Potassium is the most abundant intracellular cation and is critically important for many physiologic processes.The normal range of potassium in blood is 3.5-5.1meq/L .Hyperkalemia develops when the level of potassium exceeds 5.5 meq/L in blood which can be due to an increase in intake of potassium, excessive production as seen in tissue breakdown, ineffective elimination of potassium or some drugs. The potassium levels in the body are highly regulated mainly by renal excretion.The gut excretes a minimal amount of dietary potassium (approximately 10%). Hyperkalemia is very common in patients with chronic kidney disease as potassium is not effectively excreted from the body.Potassium is involved in maintaining transmembrane potentials of cells,so imbalance in potassium levels can lead to disruption of cell membrane potentials and can cause hyperexcitablity leading to fatal cardiac arrhythmias and effecting nervous system.

Pathophysiology

Physiological role of potassium

Potassium is the major intracellular cation and sodium is the major extracellular cation.Almost all cells possess an Na+-K+-ATPase, which pumps Na+ out of the cell and K+ into the cell and leads to a K+ gradient across the cell membrane (K+in>K+out) that is partially responsible for maintaining the potential difference across the membrane.This potential difference called the transmembrane potential is responsible for the excitability of the cells.

Factors affecting transcellular shift of potassium

The distribution of potaasium inside and outside the cells is maintained by various pumps,osmolarity,ph and the hormones insulin, aldosterone, beta 2-catecholamines, alpha-catecholamines, and prostaglandins.

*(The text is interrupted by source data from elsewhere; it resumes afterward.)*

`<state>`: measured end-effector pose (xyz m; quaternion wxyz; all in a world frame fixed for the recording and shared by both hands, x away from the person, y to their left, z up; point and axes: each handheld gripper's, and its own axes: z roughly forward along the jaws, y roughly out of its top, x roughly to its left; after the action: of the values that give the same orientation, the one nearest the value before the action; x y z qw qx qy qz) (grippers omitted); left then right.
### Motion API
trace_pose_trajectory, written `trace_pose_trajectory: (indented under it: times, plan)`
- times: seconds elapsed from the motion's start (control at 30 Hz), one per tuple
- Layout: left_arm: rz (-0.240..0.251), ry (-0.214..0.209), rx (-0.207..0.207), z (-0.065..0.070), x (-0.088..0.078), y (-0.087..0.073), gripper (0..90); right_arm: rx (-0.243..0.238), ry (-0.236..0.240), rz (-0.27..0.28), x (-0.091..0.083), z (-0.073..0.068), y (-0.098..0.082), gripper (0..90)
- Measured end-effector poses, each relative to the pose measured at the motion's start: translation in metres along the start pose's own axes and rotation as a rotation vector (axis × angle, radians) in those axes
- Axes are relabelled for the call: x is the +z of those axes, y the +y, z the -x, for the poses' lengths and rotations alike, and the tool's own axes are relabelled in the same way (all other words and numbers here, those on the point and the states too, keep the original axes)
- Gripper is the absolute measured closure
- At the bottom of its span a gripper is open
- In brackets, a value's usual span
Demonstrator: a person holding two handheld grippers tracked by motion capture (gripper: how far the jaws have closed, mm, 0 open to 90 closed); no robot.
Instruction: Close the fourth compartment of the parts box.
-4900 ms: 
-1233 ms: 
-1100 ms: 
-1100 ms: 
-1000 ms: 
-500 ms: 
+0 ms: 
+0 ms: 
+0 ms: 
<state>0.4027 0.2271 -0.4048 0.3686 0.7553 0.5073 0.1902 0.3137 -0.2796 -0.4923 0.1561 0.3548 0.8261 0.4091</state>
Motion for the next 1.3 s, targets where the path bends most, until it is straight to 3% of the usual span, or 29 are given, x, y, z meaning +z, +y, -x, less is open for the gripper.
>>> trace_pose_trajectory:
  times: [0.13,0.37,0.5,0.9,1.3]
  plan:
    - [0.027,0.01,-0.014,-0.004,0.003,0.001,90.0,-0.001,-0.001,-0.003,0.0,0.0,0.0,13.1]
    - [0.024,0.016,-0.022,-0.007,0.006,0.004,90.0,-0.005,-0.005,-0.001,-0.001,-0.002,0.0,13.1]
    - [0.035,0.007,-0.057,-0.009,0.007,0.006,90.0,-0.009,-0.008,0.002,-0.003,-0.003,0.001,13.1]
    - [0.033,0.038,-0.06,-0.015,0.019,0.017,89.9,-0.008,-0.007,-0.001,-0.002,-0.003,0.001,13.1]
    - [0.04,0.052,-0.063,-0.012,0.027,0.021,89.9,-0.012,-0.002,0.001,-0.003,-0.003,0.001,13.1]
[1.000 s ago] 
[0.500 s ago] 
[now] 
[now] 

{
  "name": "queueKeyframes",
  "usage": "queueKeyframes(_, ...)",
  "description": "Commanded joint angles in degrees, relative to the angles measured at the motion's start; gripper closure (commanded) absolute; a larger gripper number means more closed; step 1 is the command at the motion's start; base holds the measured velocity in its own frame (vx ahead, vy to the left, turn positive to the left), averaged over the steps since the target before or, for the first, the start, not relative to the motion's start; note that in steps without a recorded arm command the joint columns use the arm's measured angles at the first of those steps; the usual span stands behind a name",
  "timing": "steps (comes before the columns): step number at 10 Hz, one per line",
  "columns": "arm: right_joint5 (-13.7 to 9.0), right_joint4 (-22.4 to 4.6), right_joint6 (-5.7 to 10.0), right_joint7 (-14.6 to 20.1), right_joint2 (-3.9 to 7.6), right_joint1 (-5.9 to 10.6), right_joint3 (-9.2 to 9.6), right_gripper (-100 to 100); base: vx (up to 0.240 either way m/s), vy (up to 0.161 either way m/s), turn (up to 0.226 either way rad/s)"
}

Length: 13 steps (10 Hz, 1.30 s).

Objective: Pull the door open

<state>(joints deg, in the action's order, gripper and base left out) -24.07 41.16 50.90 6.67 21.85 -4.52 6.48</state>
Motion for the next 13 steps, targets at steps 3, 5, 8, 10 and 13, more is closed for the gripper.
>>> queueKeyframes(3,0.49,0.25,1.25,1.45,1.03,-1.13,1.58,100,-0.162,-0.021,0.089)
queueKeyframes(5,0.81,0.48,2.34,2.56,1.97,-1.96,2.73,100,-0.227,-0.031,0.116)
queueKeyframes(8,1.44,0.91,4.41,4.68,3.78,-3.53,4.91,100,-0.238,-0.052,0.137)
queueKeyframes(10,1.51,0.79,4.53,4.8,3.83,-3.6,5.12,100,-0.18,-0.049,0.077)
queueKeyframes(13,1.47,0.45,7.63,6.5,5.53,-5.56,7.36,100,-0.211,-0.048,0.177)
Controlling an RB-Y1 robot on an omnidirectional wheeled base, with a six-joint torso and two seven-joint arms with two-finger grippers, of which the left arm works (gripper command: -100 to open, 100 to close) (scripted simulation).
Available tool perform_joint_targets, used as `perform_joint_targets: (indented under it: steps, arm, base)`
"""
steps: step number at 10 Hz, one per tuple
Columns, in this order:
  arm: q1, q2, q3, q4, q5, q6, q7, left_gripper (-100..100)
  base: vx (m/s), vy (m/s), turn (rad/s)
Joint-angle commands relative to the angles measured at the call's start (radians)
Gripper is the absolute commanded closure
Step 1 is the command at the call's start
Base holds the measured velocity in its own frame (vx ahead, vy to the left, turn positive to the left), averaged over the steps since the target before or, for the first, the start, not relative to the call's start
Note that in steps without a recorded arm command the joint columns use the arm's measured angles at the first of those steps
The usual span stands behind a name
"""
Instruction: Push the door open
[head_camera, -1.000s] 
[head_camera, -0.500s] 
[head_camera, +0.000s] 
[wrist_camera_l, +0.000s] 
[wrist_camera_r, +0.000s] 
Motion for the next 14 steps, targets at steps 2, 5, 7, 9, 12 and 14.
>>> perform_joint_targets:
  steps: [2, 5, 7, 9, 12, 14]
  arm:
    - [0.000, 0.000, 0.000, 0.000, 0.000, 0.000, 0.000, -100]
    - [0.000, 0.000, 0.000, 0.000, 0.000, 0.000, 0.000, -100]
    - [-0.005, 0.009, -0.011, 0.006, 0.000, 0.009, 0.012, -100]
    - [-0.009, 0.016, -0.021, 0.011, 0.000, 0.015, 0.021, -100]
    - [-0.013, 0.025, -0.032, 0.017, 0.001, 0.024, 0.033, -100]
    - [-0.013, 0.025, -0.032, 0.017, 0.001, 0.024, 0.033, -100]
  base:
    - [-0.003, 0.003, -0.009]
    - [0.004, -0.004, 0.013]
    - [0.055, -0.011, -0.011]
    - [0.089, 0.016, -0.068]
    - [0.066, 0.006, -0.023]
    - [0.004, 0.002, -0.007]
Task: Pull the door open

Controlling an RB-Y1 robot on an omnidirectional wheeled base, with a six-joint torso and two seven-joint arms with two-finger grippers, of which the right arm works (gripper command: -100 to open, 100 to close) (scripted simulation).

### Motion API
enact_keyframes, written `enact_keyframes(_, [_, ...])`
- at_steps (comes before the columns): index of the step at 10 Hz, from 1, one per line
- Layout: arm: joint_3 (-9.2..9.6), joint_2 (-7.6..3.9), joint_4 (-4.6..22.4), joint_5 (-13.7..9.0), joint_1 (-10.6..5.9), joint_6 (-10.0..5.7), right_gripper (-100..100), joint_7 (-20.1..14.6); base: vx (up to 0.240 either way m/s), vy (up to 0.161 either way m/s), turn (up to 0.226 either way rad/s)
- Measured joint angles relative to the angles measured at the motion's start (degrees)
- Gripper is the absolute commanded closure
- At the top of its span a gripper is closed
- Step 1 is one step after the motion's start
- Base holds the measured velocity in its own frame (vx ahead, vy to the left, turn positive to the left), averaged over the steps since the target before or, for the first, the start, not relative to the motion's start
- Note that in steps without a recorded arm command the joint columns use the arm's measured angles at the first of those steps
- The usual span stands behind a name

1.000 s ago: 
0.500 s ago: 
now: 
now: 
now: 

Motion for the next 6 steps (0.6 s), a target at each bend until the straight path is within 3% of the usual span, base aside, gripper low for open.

  • Insulin regulates potassium uptake into the cells through GLUT receptors on the cell membranes by increasing the activity of Na+-K+-ATPase pump.
  • Catecholamines regulate potassium uptake into the cells through β2-Receptor–induced stimulation of Na+-K+-ATPase pump.
  • Increased osmolarity as in hyperglycemia causes water efflux from the cells that drags potassium along.
  • In acidosis,the decreased extracellular ph decreases the rate of Na+-H+ exchange (NHE1) and inhibit the inward rate of Na+-3HCO3 cotransport,thus decreasing intracellular Na+ levels which in turn decreases the activity of Na+-K+-ATPase pump and decreasing intracellular K+ levels.
  • In alkalosis,the increased extracellular ph increases the rate of Na+-H+ exchange (NHE1) and increases the inward rate of Na+-3HCO3 cotransport,thus increasing intracellular Na+ levels which in turn increases the activity of Na+-K+-ATPase pump and increasing intracellular K+ levels.

Role of kidneys

The source of potassium to the body is diet.The potassium levels in the body are dependent on dietary intake,tissue breakdown,gastrointestinal absorption and losses and most important is renal regulation via absorption and secretion.Kidney play a important role in keeping the balance of potassium. At the glomerulus, potassium is freely filtered and then largely reabsorbed in the proximal tubule and thick ascending loop of Henle (>60 % of filtered potassium). The cortical collecting duct receives 10–15% of filtered potassium and constitutes the kidney’s major site of potassium excretion. Potassium excretion at the cortical collecting duct depends on the amount of sodium delivered there and the activity of aldosterone.It does so by the following ways.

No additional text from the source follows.